The air was rich with the heavy, warm perfume of the scented bushes and landscaped flowerbeds surrounding the green area, and she noticed several flowered arbours complete with low wooden benches as they passed. It was like a stately home in England!

The Karydis family must have an army of gardeners to keep the grounds in such perfect condition, she thought idly as she walked on. Everything was immaculate.

Pristine tennis courts stretched behind the row of pretty red-roofed garages at the rear of the house, and Sophy stood looking into the distance as Michael oohed and ahhed behind her, climbing quickly into the Lamborghini and sitting agog as Andreas went through the controls with his small nephew.

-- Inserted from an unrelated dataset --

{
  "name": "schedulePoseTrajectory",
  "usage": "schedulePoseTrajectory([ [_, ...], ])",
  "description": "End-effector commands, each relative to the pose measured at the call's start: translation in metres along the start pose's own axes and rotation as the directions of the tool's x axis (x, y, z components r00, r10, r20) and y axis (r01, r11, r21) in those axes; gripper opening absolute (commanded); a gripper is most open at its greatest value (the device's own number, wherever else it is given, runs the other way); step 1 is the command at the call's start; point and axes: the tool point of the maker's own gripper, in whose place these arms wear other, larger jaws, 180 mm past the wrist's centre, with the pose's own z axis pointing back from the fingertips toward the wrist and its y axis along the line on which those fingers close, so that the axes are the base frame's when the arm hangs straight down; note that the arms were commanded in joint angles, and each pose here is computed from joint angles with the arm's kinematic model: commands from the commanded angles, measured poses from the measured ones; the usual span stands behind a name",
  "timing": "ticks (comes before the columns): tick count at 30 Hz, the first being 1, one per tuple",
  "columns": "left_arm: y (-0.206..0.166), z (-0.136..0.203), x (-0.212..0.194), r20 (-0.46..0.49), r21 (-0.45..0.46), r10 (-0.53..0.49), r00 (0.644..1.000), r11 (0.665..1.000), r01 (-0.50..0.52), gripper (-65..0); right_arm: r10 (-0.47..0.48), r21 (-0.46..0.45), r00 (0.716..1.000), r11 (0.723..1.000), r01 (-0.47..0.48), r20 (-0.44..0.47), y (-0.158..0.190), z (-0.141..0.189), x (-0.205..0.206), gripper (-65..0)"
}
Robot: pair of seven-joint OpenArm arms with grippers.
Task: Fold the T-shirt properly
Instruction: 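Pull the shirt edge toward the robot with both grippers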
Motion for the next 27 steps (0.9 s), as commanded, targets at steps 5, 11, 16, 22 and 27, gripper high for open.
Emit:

Jill had unwittingly married into fabulous wealth, that much was for sure, but what on earth had made Theodore cut himself off from his family the way he had? Although Andreas seemed to have his brother’s cold, authoritative nature, Evangelos Karydis had appeared quite warm and friendly and Dimitra even more so. Still, it was none of her business, not really, Sophy told herself silently. Only in as much as it affected Jill, that was. But one thing was for sure…

She turned and glanced back at the occupants of the Lamborghini, her face flushing in spite of herself as Andreas’s eyes met hers for an instant, a disturbing gleam at the back of the grey. She was going to make very sure Jill made no commitment to this family, either in terms of herself or Michael.

She didn’t trust these people, she didn’t trust them at all, and the big dark man so deftly charming his small nephew at the moment she trusted least of all.